→ DATA SHOWN:
==============================
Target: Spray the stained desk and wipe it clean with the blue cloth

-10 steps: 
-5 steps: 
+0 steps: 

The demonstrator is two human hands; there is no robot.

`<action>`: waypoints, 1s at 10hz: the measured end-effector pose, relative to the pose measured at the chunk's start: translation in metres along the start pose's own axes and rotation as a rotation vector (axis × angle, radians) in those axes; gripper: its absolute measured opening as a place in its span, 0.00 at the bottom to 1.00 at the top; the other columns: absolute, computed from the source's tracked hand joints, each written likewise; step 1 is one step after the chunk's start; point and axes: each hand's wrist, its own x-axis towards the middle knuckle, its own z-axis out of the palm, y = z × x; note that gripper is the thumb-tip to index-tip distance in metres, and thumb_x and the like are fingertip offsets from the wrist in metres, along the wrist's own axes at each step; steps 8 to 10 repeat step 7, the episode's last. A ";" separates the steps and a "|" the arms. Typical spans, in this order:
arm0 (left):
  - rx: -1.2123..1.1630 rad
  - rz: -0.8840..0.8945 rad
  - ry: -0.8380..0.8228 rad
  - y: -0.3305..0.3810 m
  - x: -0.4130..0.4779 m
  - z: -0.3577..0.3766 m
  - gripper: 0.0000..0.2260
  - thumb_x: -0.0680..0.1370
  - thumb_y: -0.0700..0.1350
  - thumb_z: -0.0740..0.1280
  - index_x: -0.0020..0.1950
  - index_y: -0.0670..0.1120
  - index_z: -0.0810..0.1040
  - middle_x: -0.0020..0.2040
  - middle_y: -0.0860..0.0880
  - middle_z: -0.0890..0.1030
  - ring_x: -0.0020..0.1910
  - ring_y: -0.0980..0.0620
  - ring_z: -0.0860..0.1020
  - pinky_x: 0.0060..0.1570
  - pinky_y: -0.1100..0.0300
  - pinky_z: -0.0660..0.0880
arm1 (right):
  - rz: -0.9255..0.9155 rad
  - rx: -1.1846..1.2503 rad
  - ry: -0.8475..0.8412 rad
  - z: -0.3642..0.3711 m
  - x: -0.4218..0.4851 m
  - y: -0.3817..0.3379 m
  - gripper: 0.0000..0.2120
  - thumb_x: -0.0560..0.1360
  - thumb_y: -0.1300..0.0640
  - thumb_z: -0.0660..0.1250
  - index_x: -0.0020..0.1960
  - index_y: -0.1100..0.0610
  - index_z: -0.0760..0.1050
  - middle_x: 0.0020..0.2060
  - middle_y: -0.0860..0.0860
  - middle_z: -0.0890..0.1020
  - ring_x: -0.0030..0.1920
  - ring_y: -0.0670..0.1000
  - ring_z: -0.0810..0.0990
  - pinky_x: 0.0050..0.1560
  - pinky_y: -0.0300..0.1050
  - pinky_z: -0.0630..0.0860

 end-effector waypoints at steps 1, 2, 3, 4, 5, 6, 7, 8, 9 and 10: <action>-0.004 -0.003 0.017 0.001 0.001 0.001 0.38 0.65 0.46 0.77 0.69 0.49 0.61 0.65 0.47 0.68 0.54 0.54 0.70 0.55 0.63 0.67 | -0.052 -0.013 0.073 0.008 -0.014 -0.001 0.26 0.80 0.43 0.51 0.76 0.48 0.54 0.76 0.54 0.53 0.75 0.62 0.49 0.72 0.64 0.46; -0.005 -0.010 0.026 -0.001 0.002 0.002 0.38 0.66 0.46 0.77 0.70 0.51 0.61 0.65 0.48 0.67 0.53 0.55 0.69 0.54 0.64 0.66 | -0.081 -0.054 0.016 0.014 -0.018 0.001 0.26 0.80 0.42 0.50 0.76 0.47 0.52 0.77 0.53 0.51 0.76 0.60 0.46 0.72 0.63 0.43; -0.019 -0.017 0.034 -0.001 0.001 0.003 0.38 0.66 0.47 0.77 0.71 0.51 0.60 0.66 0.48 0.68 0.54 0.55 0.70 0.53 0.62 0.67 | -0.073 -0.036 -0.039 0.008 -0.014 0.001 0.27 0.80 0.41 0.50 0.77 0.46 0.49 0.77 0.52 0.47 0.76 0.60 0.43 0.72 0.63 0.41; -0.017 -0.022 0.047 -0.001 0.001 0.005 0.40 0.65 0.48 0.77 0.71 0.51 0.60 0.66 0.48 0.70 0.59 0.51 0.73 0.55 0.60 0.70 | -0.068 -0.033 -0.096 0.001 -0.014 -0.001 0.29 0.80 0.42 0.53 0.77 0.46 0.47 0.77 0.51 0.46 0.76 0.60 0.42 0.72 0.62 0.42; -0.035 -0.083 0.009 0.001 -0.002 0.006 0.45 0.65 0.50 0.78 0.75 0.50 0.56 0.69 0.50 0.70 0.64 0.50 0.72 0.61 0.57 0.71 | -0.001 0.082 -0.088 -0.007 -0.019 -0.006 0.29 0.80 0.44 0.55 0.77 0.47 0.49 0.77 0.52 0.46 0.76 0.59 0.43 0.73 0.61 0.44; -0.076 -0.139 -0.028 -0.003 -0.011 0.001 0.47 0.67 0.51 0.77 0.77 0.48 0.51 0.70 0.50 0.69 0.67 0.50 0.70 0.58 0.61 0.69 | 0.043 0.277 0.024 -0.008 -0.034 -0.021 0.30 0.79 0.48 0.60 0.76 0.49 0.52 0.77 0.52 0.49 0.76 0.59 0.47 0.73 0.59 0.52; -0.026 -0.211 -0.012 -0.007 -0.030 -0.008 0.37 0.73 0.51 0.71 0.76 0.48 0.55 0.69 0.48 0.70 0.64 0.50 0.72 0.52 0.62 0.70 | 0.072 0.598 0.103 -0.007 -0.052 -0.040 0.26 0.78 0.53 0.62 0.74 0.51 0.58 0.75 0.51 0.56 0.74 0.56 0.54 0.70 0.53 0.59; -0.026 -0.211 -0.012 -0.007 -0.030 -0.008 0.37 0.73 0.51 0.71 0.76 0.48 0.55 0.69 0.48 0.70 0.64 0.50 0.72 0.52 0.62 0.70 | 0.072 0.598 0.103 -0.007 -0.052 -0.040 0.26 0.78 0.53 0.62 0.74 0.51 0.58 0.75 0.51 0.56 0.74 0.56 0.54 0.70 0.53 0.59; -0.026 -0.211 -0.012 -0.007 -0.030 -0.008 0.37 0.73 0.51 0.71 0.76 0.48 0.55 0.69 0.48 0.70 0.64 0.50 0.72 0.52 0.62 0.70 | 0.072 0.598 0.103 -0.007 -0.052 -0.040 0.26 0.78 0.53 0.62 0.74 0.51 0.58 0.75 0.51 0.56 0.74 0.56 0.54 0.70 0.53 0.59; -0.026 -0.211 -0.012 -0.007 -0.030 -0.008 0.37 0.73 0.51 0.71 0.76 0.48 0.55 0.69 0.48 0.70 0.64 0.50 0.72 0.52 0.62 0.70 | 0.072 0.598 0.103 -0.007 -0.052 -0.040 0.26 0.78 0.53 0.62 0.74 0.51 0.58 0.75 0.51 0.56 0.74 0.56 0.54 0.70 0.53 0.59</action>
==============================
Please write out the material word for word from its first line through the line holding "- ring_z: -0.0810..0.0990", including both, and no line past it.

→ WRITTEN ANSWER:
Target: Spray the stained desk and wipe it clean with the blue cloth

-10 steps: 
-5 steps: 
+0 steps: 

The demonstrator is two human hands; there is no robot.

`<action>`: waypoints, 1s at 10hz: the measured end-effector pose, relative to the pose measured at the chunk's start: translation in metres along the start pose's own axes and rotation as a rotation vector (axis × angle, radians) in those axes; gripper: its absolute measured opening as a place in its span, 0.00 at the bottom to 1.00 at the top; the other columns: absolute, computed from the source's tracked hand joints, each written likewise; step 1 is one step after the chunk's start; point and axes: each hand's wrist, its own x-axis towards the middle knuckle, its own z-axis out of the palm, y = z × x; note that gripper is the thumb-tip to index-tip distance in metres, and thumb_x and the like are fingertip offsets from the wrist in metres, along the wrist's own axes at each step; steps 8 to 10 repeat step 7, the episode's last. A ";" separates the steps and a "|" the arms. Typical spans, in this order:
arm0 (left):
  - rx: -1.2123..1.1630 rad
  - rz: -0.8840..0.8945 rad
  - ry: -0.8380..0.8228 rad
  - y: -0.3305..0.3810 m
  - x: -0.4130..0.4779 m
  - z: -0.3577..0.3766 m
  - gripper: 0.0000..0.2260
  - thumb_x: -0.0680..0.1370
  - thumb_y: -0.0700..0.1350
  - thumb_z: -0.0740..0.1280
  - index_x: -0.0020..0.1950
  - index_y: -0.0670..0.1120
  - index_z: -0.0810..0.1040
  - middle_x: -0.0020..0.2040
  - middle_y: -0.0860..0.0880
  - middle_z: -0.0890..0.1030
  - ring_x: -0.0020..0.1910
  - ring_y: -0.0980..0.0620
  - ring_z: -0.0860..0.1020
  - pinky_x: 0.0060..0.1570
  - pinky_y: -0.1100..0.0300
  - pinky_z: -0.0660..0.0880
arm1 (right):
  - rz: -0.9255..0.9155 rad
  - rx: -1.1846..1.2503 rad
  - ry: -0.8475..0.8412 rad
  - z: -0.3642..0.3711 m
  - x: -0.4218..0.4851 m
  - y: -0.3817..0.3379 m
  - gripper: 0.0000..0.2120
  - thumb_x: -0.0560..0.1360
  - thumb_y: -0.1300..0.0640
  - thumb_z: -0.0660..0.1250
  - index_x: -0.0020..0.1960
  - index_y: -0.1100..0.0610
  - index_z: -0.0760..0.1050
  - middle_x: 0.0020..0.2060
  - middle_y: -0.0860..0.0860
  - middle_z: -0.0890..0.1020
  - ring_x: -0.0030..0.1920
  - ring_y: -0.0670..0.1000
  - ring_z: -0.0810..0.0990

There is nothing more to the answer.